### Activity
So that the copy stays text only, transcribe the data below exactly and exclude the images.

==*==

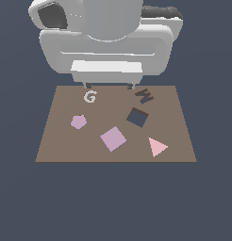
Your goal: Insert a designated object into the corresponding slot on a board.
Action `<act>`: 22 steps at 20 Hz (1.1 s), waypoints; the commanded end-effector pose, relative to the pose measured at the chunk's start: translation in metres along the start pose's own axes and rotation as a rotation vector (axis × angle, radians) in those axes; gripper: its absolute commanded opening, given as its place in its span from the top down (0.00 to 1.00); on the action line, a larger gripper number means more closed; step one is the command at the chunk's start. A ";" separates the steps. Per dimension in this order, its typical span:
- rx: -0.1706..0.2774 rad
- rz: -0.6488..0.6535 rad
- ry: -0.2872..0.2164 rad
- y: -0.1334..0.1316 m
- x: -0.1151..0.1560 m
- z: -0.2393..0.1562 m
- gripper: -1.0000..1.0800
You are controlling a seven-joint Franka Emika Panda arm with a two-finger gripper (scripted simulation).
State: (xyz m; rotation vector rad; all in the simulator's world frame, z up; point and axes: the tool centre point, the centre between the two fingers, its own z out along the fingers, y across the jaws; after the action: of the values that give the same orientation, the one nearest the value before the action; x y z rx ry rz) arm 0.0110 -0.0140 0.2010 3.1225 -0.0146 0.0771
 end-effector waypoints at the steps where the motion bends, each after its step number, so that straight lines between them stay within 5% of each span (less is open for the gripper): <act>1: 0.000 0.000 0.000 0.000 0.000 0.000 0.04; 12: 0.005 -0.077 -0.005 0.002 0.008 0.019 0.04; 22: 0.018 -0.298 -0.019 0.002 0.031 0.073 0.04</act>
State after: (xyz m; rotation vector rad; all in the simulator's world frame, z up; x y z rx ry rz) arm 0.0407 -0.0180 0.1398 3.1084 0.3851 0.0482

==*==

### Response area
Your goal: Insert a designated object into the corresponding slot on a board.
Action `<act>`: 22 steps at 20 Hz (1.1 s), waypoints; the commanded end-effector pose, relative to the pose measured at the chunk's start: translation in metres along the start pose's own axes and rotation as a rotation vector (axis × angle, radians) in those axes; gripper: its absolute commanded opening, given as its place in its span from the top down (0.00 to 1.00); on the action line, a larger gripper number means more closed; step one is the command at the chunk's start. A ";" separates the steps. Per dimension in this order, its typical span:
- rx: -0.1706..0.2774 rad
- rz: -0.6488..0.6535 rad
- ry: -0.2872..0.2164 rad
- y: -0.1334..0.1316 m
- x: -0.1151..0.1560 m
- z: -0.2393..0.1562 m
- gripper: -1.0000..1.0800
You are controlling a seven-joint Franka Emika Panda arm with a two-finger gripper (scripted simulation).
State: (xyz m; rotation vector rad; all in the simulator's world frame, z up; point and axes: the tool centre point, the centre between the two fingers, its own z out along the fingers, y across the jaws; after the action: of the values that give the same orientation, the one nearest the value before the action; x y z rx ry rz) arm 0.0110 -0.0140 0.2010 3.1225 -0.0146 0.0771
 end-effector waypoints at the steps where the motion bends, each after its step number, so that straight lines between them stay within 5% of each span (less is open for the gripper): <act>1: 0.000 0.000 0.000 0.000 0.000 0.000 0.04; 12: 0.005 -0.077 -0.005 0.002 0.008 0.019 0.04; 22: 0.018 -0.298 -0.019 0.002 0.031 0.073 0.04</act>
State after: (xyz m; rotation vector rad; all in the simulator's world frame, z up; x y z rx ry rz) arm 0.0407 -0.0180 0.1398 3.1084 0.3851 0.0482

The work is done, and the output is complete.